Champagne On Ice: BET BIG On Silver!
Becoming a superior investor requires knowing where we are in the business cycle.
A classic one lasts for seven years. Wealth Research Group sees that our current one started in 2011. That was the beginning of what now is a mature economic environment.
Take a close look:
Courtesy: Zerohedge, Goldman Sachs
This chart is incredibly valuable, since it shows what billionaire, Oaktree Capital founder, Howard Marks, refers to as “having a sense for where we are.”
Look at the global economy today – unemployment is at record-lows in the U.S., airports are packed, vacations towns are bustling, inflation is heading higher, central banks are liquidating assets and raising rates, equities had an unbelievable run, commodities and cash have suffered, consumer and business confidence is record-high, yet brilliant money managers are NOT selling stocks, yet.
This chart, when properly analyzed, shows that investors should have an idea for the stage we’re in right now.
It also shows that if we’ve entered the 3rd phase, which Wealth Research Group believes we have, then stocks will be performing exceptionally, but not as much as they do in phase 2.
Notice that the transition between the second and third parts of the cycle includes a monumental change in commodities performance.
The change is one that resembles a desert turning into a lush rainforest – from a modest 5.6% (in phase 2) to a world-class, unimaginable 29.7% (in the current phase). To give you an idea, Dan Loeb, the billionaire who founded Third Point Capital and is considered the most brilliant money-manager of the past 20 years, boasts an annual return of 15.6%.
We all know the economy is growing, but the real change is between “below capacity” (phase 1 & 2) to “above capacity.” (phase 3 & 4)
Investors have a hard time realizing that a recovery is over and expansion is here.
After a major contraction (2009 – 2012), though, came a recovery (2012 – 2016). Now, the wheels are really turning fast. Clearly, investors would want to be in commodities, if they realized an expansion is already here (2016 – ?); they’d be buying commodities, BUT THEY AREN’T, yet.
Ray Dalio, Jeff Gundlach, and others are piling into gold, as a trade, but the average person is nowhere near believing commodities are back!
This is a contrarian indicator, a clear one, and staring right at our faces.
Speculators have left the building, so I’m putting the champagne on ice.
I’ll wait 2-3 years to pop it open, but I want it ready because there is a huge gap between consensus and reality.
This is where money is made.

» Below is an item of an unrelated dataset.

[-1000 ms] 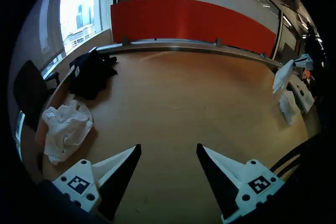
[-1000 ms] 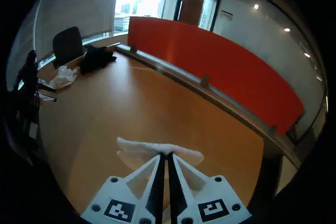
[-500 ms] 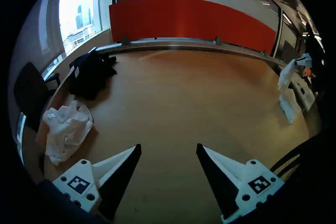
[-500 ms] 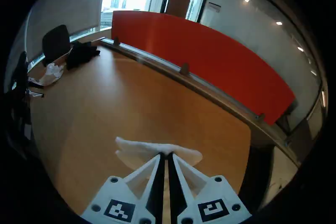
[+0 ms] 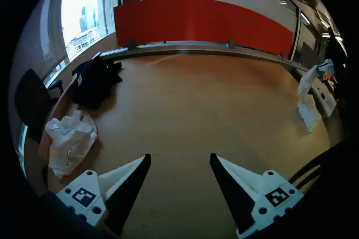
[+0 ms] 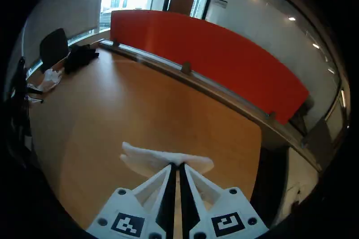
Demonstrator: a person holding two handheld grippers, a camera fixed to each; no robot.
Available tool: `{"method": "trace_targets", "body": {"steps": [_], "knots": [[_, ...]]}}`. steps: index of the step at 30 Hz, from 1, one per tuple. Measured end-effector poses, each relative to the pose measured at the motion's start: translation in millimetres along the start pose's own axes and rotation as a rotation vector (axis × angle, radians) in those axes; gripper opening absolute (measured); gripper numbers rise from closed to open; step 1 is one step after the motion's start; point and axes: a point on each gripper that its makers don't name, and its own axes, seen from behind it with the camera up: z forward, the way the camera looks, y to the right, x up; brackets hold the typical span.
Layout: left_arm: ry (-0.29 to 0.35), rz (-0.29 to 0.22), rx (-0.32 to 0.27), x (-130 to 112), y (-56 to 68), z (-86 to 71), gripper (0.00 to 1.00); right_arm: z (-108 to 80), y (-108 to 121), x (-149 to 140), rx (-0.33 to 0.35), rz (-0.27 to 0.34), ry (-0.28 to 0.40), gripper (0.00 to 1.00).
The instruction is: Fold towel
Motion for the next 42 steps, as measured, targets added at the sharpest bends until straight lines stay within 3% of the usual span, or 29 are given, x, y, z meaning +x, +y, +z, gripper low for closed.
{"method": "trace_targets", "body": {"steps": [6,14,22,31,42], "knots": [[0.0,0.0,-0.002,0,1.4,-1.5,0.98,-14.9,7,-30,-0.027,0.033,-0.029,0.05],[-0.004,0.0,-0.004,-3,3.2,-4.5,0.98,-36.6,13,-83,-0.07,0.131,-0.068,0.05],[-0.011,0.004,0.0,-8,2.7,-7.4,0.98,-52.1,19,-141,-0.109,0.167,-0.15,0.05],[-0.015,0.01,0.006,-11,2.9,-9.9,0.98,-54.3,20,-182,-0.127,0.207,-0.212,0.05],[-0.015,0.02,0.012,-10,2.9,-11.5,0.98,-48.0,17,-205,-0.135,0.257,-0.232,0.05]]}}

The big, fat, life-changing profits are made when the market is wrong, greatly underappreciating an asset class, yet you have the guts and the nerve to claim that you know better.
Courtesy: U.S. Global Investors
Inflation is rising, and I don’t care which of the following schools of inflation you subscribe to or believe in.

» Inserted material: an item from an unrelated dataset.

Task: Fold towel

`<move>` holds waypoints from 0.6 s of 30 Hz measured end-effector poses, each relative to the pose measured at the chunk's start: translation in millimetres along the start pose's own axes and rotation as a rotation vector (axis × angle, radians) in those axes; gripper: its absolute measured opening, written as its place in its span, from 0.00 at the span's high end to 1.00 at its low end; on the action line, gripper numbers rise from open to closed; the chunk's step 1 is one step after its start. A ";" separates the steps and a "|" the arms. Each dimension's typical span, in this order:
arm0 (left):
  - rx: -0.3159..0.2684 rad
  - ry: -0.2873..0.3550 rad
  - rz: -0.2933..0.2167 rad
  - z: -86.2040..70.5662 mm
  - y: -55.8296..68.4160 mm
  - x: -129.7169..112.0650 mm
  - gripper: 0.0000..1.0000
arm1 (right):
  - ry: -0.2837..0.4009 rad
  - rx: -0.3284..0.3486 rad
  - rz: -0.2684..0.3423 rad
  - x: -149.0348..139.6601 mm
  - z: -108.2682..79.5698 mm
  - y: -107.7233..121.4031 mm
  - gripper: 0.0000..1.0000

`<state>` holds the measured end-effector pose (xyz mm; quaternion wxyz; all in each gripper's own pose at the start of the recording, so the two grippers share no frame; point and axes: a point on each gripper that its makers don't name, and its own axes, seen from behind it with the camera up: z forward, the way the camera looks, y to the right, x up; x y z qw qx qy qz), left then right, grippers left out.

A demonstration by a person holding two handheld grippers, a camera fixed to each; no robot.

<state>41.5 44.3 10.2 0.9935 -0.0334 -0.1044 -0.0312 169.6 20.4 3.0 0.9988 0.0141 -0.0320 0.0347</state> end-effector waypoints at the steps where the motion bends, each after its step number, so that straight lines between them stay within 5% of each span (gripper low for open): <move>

Even if you do what I do, which is to ask store owners, retailers, and wholesalers if they are raising prices across the board, or look at the classified ads to see the change in salaries, the trend is up.
We’re at over capacity.
Here’s the best way to understand it:
Employers are forced to pay overtime, since they can’t hire qualified workers fast enough.
As one of my partners says, though, “the market is looking for proof, validation.”
I couldn’t agree more, but the question is, are you?
In stage 3, you want to be LONG commodities.
This is especially true, since the masses are doing the exact opposite.
Since they see the economy is growing, their spending power rising and their lives, in general, improving, their appetite to prepare for doom is largely gone, just as the best buying opportunities exist.
They remind me of an abused wife, who’s been beaten for years, yet one day the husband surprises her with flowers for a whole month, and she suddenly forgets his true nature and forsakes her plans to leave him, since good times are here.
Another monumental lesson from the cycles chart above is that in this stage, both stocks and commodities rally alongside each other.
It is one of the reasons I chose to use margin to buy a gold stock last week, instead of taking profits on stocks and rolling them over into gold equities.
The market is not slowing down yet, so be a contrarian and invest accordingly.
All commodity stocks have suffered badly, and I mean, badly.
Investors worldwide are having a hard time saying the “E” word, which I bet you do as well, but we’re Expanding.
When the market realizes this, though, sellers, who are buying at today’s prices, won’t budge, believe me.
For example, there is no way in hell that I would part ways with shares of my top three resource stocks for less than 4-times what they trade for right now.
I can tell you that I’m not the only one. Like me, other ballsy investors are holding the bubbly, waiting their turn, and after a long walk in the desert, will be ready for the rain to pour.